Ya, while doing lots of reading the last few days, I realized that was an option. Thanks


----------



## MoneyGal (Apr 24, 2009)

FWIW, I think there's a huge element of survivor bias in evaluating these plans from the POV of someone for whom the plan "worked." Is this not similar to the thread in which SquareRoot is putting forward the position that bank stocks are great investments, and others are pointing out that this is the classic definition of "survivor bias?"

For a group RESP plan to work for some, it must (by definition, given how these plans are structured), have NOT have worked for many others. 

So it is difficult for me to say that these plans are "not bad" whether we are comparing them to non-group RESPs populated with high-fee MFs or not. 

I despise the way these plans are structured and how apparently vulnerable parents are hooked into participating. From a classic microeconomic standpoint (which I realize! no one here may give two hoots about!) whether or not the OP's sister should continue to participate is a "sunk costs" problem: the contributions made to date are likely lost. Should the sister continue to participate in the program with the hope (not guarantee) her child will be one of the "winners" for whom the program works? A rational microeconomist would say no: the impact of past decisions should not flow over to future dollars, and each future dollar spent must be evaluated on its own merits. 

Well, anyways; I have to make dinner, because even rational microeconomists (as well as those who portray them on internet message boards) must eat.


----------



## Four Pillars (Apr 5, 2009)

MoneyGal said:


> FWIW, I think there's a huge element of survivor bias in evaluating these plans from the POV of someone for whom the plan "worked." Is this not similar to the thread in which SquareRoot is putting forward the position that bank stocks are great investments, and others are pointing out that this is the classic definition of "survivor bias?"
> 
> For a group RESP plan to work for some, it must (by definition, given how these plans are structured), have NOT have worked for many others.


No. By success, I mean someone who makes all their contributions and gets out most if not all of the scheduled withdrawals.

By that definition, even if there are no losers, all the survivors can still "win". It's not like all the payments to the winners come from the losers' losses.

For the record - what big Canadian banks have failed in the last 20 years?



MoneyGal said:


> So it is difficult for me to say that these plans are "not bad" whether we are comparing them to non-group RESPs populated with high-fee MFs or not.


For someone who is not yet enrolled in an RESP plan, it's an easy choice to choose the non-group RESP. They are superior by a long shot. 

However, for someone who is already in a group plan - from that point forward, the difference isn't as significant, especially if they have been enrolled for a number of years. This is the scenario put forth by the OP.




MoneyGal said:


> I despise the way these plans are structured and how apparently vulnerable parents are hooked into participating.


I think they should be banned. There is no reason for them.



MoneyGal said:


> From a classic microeconomic standpoint (which I realize! no one here may give two hoots about!) whether or not the OP's sister should continue to participate is a "sunk costs" problem: the contributions made to date are likely lost. Should the sister continue to participate in the program with the hope (not guarantee) her child will be one of the "winners" for whom the program works? A rational microeconomist would say no: the impact of past decisions should not flow over to future dollars, and each future dollar spent must be evaluated on its own merits.

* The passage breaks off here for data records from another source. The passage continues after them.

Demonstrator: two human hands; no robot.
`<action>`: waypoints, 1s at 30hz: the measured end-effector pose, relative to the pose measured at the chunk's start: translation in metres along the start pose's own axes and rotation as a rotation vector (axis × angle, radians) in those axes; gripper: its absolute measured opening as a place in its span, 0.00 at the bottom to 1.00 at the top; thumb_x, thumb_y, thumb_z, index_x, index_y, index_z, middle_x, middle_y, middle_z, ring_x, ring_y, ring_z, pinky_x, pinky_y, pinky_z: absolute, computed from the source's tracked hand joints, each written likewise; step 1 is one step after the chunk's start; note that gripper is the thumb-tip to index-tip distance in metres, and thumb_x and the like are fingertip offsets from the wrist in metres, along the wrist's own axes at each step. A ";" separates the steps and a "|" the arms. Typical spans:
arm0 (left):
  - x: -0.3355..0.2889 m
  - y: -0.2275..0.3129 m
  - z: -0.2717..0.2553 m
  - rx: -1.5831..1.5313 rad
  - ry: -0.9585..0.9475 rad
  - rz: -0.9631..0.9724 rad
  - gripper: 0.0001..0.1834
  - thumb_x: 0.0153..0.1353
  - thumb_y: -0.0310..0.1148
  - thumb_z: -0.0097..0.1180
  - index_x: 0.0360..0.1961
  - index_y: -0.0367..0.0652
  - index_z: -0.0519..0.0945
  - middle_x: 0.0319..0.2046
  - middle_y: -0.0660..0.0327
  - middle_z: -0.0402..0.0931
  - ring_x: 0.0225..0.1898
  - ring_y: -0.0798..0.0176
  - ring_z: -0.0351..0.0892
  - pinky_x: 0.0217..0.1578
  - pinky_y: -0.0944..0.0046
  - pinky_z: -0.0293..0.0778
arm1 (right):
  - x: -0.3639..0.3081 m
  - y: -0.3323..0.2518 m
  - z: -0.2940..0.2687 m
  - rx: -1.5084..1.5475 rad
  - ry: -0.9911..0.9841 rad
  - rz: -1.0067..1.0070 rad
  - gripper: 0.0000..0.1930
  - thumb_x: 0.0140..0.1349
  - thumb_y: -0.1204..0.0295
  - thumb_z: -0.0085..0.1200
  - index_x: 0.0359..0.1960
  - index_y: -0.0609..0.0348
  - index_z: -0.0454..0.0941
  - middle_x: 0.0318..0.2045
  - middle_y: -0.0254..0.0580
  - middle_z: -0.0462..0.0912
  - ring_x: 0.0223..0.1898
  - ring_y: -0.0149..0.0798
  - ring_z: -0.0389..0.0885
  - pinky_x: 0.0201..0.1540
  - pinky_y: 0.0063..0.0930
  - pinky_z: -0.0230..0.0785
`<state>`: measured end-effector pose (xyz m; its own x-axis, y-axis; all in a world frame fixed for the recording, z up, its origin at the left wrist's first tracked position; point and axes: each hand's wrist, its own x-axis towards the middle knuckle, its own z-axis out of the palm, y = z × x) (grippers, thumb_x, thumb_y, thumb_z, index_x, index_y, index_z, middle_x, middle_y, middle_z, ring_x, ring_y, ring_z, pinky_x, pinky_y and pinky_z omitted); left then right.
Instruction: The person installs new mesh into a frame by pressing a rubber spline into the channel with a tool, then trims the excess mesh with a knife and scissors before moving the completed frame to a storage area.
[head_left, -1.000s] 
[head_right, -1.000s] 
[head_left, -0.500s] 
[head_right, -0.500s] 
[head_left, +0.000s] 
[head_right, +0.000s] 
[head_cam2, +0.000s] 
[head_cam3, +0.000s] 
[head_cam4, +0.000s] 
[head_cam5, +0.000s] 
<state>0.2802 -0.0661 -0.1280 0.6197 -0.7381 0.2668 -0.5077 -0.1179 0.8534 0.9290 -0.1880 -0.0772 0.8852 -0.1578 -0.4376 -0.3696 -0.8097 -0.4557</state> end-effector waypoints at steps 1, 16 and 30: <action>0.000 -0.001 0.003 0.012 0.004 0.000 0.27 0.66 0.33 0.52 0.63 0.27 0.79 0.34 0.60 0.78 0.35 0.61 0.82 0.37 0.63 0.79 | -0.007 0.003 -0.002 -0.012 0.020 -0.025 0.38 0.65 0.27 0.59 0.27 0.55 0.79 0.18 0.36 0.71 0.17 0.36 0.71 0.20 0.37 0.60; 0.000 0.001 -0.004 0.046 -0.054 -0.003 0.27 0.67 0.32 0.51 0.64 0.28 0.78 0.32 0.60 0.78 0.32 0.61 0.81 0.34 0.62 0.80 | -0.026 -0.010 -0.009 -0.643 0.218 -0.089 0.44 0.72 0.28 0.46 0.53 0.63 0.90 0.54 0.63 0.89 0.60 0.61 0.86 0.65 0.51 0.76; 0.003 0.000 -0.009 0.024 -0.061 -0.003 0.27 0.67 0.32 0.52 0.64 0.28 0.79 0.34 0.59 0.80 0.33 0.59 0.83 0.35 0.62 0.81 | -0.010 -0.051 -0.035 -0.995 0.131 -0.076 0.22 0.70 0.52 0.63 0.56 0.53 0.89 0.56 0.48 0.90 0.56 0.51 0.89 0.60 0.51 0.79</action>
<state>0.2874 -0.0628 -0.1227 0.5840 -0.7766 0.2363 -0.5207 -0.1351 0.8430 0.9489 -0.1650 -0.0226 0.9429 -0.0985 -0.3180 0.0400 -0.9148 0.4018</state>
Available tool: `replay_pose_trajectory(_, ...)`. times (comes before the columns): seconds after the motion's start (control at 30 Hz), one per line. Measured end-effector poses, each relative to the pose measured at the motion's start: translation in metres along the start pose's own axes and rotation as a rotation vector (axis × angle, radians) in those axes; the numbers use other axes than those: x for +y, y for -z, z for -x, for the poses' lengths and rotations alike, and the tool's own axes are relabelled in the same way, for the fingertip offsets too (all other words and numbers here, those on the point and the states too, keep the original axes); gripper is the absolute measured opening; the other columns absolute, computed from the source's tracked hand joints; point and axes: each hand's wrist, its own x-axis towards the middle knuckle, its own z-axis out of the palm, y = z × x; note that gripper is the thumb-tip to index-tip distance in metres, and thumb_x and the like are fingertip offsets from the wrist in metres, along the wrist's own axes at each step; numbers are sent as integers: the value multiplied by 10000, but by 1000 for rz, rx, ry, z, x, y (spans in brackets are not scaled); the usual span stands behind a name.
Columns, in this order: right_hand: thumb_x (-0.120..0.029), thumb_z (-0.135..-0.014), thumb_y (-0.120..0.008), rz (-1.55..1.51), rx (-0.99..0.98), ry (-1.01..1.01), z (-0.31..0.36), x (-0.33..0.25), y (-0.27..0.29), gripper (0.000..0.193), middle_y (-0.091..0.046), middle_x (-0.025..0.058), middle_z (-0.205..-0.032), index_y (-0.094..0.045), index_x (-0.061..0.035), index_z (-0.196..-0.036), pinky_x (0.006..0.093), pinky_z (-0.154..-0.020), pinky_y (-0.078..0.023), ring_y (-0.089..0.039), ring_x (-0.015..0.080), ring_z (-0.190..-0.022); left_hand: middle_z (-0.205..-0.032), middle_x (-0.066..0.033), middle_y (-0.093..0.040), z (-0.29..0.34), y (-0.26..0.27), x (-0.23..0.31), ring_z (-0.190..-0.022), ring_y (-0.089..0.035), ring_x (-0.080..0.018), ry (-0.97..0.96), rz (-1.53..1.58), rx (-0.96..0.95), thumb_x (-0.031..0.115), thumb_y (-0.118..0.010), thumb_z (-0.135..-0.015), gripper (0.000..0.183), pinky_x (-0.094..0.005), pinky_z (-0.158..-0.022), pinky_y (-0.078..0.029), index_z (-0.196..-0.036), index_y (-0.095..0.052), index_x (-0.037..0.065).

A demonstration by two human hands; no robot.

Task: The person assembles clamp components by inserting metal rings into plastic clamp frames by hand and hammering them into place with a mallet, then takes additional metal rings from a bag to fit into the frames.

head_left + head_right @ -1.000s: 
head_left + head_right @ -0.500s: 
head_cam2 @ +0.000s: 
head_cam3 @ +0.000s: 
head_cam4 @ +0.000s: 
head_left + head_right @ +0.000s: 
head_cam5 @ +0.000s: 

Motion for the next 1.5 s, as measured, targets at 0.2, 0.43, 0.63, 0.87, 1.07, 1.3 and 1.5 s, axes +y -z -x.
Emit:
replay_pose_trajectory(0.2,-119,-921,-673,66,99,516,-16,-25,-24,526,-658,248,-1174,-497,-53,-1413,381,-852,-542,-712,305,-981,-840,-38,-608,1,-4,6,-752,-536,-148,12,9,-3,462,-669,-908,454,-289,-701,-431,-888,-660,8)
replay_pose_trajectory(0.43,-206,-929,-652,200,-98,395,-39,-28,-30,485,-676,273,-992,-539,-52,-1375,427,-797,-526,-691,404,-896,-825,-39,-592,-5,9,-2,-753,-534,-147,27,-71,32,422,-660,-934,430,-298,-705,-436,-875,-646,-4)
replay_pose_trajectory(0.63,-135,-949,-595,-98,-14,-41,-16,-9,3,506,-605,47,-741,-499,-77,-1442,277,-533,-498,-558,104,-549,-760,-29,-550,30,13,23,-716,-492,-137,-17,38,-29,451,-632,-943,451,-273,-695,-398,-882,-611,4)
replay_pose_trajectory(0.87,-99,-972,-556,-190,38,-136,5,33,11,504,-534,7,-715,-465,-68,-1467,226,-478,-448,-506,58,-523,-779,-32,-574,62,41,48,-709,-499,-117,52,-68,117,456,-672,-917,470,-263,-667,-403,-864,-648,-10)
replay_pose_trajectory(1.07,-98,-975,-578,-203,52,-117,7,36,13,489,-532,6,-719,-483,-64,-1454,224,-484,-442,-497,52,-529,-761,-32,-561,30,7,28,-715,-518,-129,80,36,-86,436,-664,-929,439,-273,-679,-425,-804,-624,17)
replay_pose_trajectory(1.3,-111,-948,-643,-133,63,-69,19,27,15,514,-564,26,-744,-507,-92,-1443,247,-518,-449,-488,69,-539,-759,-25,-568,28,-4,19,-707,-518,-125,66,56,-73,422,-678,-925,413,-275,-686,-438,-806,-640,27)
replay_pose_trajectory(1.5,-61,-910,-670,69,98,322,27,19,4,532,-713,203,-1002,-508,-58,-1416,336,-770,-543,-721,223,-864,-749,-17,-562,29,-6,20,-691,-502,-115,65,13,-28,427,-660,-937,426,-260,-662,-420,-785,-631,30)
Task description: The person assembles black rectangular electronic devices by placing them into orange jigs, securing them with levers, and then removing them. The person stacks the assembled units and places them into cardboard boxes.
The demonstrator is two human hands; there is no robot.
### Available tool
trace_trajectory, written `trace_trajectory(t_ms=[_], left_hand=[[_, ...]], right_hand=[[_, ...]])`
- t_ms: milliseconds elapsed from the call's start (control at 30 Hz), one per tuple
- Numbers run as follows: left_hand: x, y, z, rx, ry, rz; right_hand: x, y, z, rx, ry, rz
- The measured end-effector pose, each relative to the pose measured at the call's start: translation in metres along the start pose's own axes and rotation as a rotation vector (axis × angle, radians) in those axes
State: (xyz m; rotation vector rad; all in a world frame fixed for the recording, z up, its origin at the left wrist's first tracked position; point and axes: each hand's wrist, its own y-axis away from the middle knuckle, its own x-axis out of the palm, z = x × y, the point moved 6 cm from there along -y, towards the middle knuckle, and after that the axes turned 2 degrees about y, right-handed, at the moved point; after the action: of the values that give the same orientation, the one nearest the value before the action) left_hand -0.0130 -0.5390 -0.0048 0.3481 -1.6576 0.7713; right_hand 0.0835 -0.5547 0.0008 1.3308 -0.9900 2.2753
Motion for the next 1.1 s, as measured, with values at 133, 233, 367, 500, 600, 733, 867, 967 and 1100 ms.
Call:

The problem is that not all the costs are completely sunk. The absolute value of the initiation fee should be returned to the owner if things go well. Of course, after inflation - the real value of this amount will be less than when it was paid - so there is some guaranteed sunk cost, but not all.

The other thing is the earnings + grants in the account. They will be forfeited if the plan is cancelled. This is also not a sunk cost.

The longer a group plan has been active, the less sense it makes to cancel it. After four years, normally I would advise to cancel it, but that would be in the case where the parents are angry about the plan and want to diy.

In this case, I'm saying leave it alone, mainly because from the description - it sounds like the parents are not very financially aware. 

If they did cancel the plan, the question would be - what do they do next? Will the OP run the account? Can they understand why they would get such a small amount after four years of contributions? 

The math might easily support cancelling the account, but there are plenty of potential problems if they do.


----------



## GoldStone (Mar 6, 2011)

The OP mentioned the parents have a growing debt problem. We don't know what kind of debt it is.

If the interest on the growing debt is reasonable (e.g. HELOC at prime), you can make a case they should stay enrolled.

If it's bad debt (read: credit cards), what then? Can you justify staying in the plan?


----------



## MoneyGal (Apr 24, 2009)

FP - I just meant that, like in the argument about bank stocks that "they will be great going forward (and I don't know why anyone would consider anything else), because they've done well for me in the past" making the argument that "my kids had a group RESP and it was good for them - those plans are fine" [note: I know no one has said precisely this here, but I've heard this argument before], just because something has worked for someone in the past doesn't mean it will work for you in the future. 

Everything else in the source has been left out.